<<<<

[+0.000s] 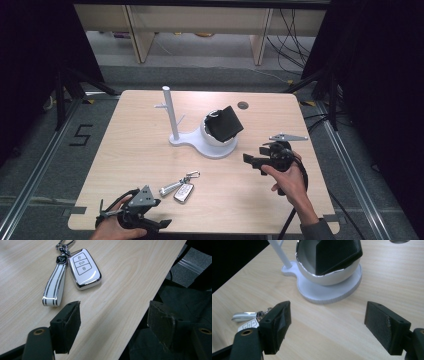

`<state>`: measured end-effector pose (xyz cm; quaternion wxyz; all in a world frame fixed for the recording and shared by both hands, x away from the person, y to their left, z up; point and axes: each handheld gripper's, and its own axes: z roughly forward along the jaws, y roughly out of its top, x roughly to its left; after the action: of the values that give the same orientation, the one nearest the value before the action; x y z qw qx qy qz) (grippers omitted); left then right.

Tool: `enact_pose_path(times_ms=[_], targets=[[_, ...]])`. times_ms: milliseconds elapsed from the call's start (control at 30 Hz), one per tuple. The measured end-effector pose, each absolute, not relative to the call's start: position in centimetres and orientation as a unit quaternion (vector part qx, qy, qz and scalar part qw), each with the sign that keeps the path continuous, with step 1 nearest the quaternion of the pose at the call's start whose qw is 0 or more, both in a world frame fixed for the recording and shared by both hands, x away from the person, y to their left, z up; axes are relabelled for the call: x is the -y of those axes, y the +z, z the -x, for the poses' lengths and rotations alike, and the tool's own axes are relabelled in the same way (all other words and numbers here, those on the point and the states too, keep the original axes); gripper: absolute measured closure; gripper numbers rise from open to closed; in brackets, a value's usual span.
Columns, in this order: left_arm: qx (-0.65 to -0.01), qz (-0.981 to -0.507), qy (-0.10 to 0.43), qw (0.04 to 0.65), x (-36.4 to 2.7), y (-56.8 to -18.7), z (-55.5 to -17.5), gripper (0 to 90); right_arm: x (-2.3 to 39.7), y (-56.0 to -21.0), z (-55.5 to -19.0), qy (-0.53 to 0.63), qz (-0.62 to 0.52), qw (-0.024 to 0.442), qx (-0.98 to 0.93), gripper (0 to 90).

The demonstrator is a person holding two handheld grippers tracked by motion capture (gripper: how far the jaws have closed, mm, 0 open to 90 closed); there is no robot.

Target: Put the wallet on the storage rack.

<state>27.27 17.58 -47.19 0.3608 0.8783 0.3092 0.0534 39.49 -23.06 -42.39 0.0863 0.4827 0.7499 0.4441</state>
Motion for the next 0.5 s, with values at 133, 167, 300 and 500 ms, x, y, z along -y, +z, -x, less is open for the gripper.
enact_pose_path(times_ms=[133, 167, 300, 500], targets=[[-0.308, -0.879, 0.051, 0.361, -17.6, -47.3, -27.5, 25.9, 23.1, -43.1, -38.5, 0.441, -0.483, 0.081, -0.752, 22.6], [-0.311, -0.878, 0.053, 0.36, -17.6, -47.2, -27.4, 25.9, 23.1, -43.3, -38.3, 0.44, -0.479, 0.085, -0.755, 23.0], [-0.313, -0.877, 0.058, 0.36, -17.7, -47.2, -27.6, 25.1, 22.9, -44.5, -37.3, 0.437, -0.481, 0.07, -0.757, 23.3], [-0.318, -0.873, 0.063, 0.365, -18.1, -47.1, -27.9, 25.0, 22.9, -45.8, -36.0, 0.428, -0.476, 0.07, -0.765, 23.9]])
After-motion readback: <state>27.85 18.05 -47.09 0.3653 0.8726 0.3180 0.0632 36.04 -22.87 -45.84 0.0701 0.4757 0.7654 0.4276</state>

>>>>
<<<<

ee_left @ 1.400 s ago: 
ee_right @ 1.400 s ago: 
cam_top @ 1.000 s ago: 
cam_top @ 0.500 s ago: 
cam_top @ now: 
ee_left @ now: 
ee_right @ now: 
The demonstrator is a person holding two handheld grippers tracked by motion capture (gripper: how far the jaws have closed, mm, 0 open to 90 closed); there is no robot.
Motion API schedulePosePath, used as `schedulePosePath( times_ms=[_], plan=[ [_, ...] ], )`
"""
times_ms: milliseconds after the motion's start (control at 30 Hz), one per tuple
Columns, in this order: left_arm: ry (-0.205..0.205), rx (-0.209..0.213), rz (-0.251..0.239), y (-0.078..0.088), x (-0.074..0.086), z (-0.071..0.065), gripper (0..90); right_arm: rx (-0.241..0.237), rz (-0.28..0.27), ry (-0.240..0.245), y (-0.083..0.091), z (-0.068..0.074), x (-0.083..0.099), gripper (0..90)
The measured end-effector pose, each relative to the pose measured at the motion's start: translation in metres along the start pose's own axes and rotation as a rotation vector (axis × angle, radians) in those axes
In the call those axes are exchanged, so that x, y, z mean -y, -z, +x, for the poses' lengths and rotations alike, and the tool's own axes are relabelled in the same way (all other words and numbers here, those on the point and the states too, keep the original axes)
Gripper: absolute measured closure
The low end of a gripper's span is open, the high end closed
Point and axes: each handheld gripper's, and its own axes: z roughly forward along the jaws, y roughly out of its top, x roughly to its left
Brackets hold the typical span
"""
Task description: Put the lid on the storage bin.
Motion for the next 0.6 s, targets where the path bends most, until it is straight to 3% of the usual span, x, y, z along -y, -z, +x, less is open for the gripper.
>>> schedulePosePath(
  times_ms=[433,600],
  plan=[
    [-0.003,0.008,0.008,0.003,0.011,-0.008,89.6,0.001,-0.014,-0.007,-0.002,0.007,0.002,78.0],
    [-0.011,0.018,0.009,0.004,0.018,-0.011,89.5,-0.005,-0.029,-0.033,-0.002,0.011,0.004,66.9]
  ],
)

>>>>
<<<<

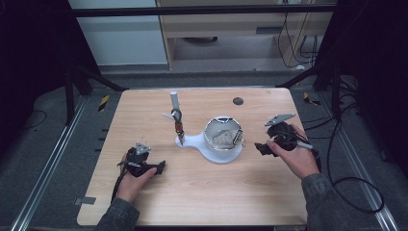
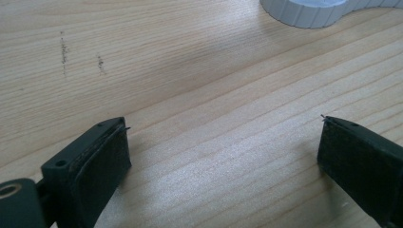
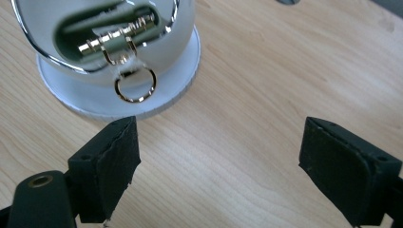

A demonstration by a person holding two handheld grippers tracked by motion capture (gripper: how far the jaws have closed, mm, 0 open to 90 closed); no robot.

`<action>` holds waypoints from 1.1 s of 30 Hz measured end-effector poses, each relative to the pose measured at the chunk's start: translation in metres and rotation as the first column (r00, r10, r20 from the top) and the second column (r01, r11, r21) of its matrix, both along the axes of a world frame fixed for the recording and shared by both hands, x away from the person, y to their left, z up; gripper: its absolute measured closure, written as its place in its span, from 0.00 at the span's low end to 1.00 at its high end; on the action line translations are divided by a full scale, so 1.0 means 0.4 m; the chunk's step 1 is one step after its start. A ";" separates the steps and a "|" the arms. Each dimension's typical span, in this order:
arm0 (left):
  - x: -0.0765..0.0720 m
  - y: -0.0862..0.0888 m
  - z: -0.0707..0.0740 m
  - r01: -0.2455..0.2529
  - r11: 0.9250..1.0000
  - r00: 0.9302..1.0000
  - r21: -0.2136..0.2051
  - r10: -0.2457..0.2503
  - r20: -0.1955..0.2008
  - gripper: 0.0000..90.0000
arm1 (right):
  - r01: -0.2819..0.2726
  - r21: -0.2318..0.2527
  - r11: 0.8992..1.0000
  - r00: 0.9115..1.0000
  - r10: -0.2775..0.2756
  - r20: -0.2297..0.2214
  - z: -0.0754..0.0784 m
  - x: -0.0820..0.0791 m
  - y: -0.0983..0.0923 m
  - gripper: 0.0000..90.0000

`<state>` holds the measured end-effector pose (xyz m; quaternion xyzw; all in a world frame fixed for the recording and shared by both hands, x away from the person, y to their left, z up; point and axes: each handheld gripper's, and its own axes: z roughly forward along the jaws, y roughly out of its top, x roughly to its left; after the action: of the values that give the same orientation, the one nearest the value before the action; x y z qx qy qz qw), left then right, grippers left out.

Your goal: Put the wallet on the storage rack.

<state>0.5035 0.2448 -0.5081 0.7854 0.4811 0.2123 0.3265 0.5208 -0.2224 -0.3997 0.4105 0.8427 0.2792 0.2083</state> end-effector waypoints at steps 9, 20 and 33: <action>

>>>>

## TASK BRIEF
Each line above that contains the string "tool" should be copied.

## YOUR SOLUTION
Tool: `enact_pose_path(times_ms=[_], targets=[[_, ...]])`. times_ms: milliseconds elapsed from the call's start (control at 30 Hz), one per tuple. The measured end-effector pose, each absolute, not relative to the call's start: position in centimetres and orientation as a unit quaternion (vector part qx, qy, qz and scalar part qw), each with the sign that keeps the path continuous, with step 1 nearest the quaternion of the pose at the call's start whose qw is 0 or more, both in a world frame fixed for the recording and shared by both hands, x away from the person, y to their left, z up; axes are relabelled for the call: x is the -y of those axes, y the +z, z the -x, for the poses' lengths and rotations alike, and the tool's own axes are relabelled in the same way (all other words and numbers here, those on the point and the states too, keep the original axes); gripper: absolute measured closure; gripper numbers rise from open to closed; in brackets, a value's usual span.
In the call those axes are exchanged, so that x, y, z mean -y, -z, +x, for the poses' lengths and rotations alike, and the tool's own axes are relabelled in the same way (all other words and numbers here, those on the point and the states too, keep the original axes)

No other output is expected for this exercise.